Appellate Division of the Supreme Court of New York, First Department
Feb 2, 1999
258 A.D.2d 267 (N.Y. App. Div. 1999)

Opinion

February 2, 1999

Appeal from the Supreme Court, New York County (Carol Arber, J.).


Plaintiff, while performing his job at a parking garage, was injured when his left leg became caught between an upwardly moving elevator platform and the wall of the elevator shaft. As is here relevant, plaintiff sued the direct defendants (collectively, Ardmore), which own the building containing the garage; Ardmore impleaded third-party defendant Walnut Parking Corp. (Walnut), lessee and operator of the garage and plaintiffs employer at the time of the accident; and Walnut asserted a fourth-party claim against Bergen-Passaic Elevator of New York, Inc. (Bergen), which had serviced the elevator. Prior to trial, Ardmore's answer, but not its third-party complaint, was stricken as a sanction for default in providing discovery; the striking of Ardmore's answer is not challenged on this appeal. After trial, which resulted in a jury verdict attributing 90% of the fault for the accident to Walnut, 10% of the fault to plaintiff, and finding Ardmore and Bergen to be without fault, the court granted Ardmore's post-trial motion to amend its third-party complaint to conform to the proof by adding a claim for contractual indemnification against Walnut based on a provision of Walnut's lease, and for judgment on such claim. Thereafter, the court signed a judgment and then a resettled judgment awarding plaintiff recovery directly against Walnut, a party against which plaintiff had never asserted a cause of action. Both the judgment and resettled judgment, however, were rejected by the clerk when submitted for entry. Ultimately, a third resettled judgment, awarding plaintiff recovery of the entirety of its damages against Ardmore and awarding Ardmore indemnification for all such damages against Walnut, was entered.

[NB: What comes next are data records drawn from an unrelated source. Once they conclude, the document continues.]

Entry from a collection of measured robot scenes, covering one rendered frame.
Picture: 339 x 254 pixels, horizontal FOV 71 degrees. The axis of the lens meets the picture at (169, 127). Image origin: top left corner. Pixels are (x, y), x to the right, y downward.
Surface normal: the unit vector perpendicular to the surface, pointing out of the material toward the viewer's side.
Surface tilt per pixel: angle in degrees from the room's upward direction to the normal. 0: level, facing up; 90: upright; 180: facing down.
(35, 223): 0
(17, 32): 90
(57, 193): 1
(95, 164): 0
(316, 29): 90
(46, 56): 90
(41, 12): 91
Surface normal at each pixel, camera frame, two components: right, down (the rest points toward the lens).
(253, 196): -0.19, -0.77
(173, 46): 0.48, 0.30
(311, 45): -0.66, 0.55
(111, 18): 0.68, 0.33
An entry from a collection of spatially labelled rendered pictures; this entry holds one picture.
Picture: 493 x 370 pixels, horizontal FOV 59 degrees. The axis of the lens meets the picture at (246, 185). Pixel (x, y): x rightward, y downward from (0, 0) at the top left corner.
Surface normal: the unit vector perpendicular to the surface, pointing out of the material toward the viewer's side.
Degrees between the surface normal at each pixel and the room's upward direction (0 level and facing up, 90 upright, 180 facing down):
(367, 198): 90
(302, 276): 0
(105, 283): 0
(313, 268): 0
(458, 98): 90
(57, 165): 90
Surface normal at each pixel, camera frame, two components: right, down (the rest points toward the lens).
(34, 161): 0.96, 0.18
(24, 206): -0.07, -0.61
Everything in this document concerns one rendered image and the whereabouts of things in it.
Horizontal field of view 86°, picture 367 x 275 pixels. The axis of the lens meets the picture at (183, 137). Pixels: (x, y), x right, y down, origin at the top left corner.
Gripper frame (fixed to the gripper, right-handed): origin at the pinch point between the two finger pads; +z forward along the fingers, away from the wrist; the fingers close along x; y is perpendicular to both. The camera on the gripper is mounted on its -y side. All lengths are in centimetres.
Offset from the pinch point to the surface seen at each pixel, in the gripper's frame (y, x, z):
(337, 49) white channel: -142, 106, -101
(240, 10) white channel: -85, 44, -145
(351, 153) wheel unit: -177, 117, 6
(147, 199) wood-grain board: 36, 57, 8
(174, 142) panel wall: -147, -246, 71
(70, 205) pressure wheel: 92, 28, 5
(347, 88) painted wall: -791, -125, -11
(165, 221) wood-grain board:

On appeal, Ardmore and Walnut argue that the judgment entitling plaintiff to recover all of his damages from Ardmore should be reversed on the ground that it is inconsistent with the jury's verdict that found that Ardmore was not at fault for plaintiffs accident. This contention is without merit. The liability of Ardmore, the sole defendant in the main action, to plaintiff was premised upon its default and was not affected by the jury's apportionment of fault, the purpose of which was not and could not have been to determine the extent of the liability of the single defendant in the main action, but to provide a basis upon which to resolve the third-party and fourth-party claims for CPLR article 14 contribution and common-law indemnification. Moreover, because the first two judgments the court signed, which purported to award plaintiff recovery directly against third-party defendant Walnut, were never entered within the meaning of CPLR 5016 (a), the court retained jurisdiction to correct the substantive defects of such judgments through resettlement.

We reject Walnut's argument that the trial court erroneously granted Ardmore's post-trial motion to add the claim for contractual indemnification pursuant to the lease and for judgment thereon. Contrary to Walnut's contention that it was prejudiced in that it might have attempted to defeat application of the lease indemnification provision by proving Ardmore's negligence had a contractual indemnification claim been pleaded prior to trial, the lease plainly required Walnut to indemnify Ardmore for all liabilities arising out of, inter alia, "any accident, injury or damage which shall happen in or about the demised premises", without regard to whether the liability arose to any extent from Ardmore's own negligence, and was enforceable in this respect under General Obligations Law § 5-321 Gen. Oblig. ( see, Hogeland v. Sibley, Lindsay Curr Co., 42 N.Y.2d 153, 161). Further, we find that Walnut had ample notice well in advance of trial that Ardmore might assert a contractual indemnification claim, and whether Ardmore bore any share of fault for the accident was at issue in any event by virtue of Ardmore's claims for contribution and common-law indemnification. Walnut's argument that the express terms of the lease do not require it to indemnify Ardmore for liabilities imposed due to procedural default is improperly raised for the first time in Walnut's reply brief, and is in any event without merit. We note that Walnut has not argued on appeal that Ardmore's third-party complaint should have been stricken along with its answer, and it apparently failed to move for such relief in Supreme Court.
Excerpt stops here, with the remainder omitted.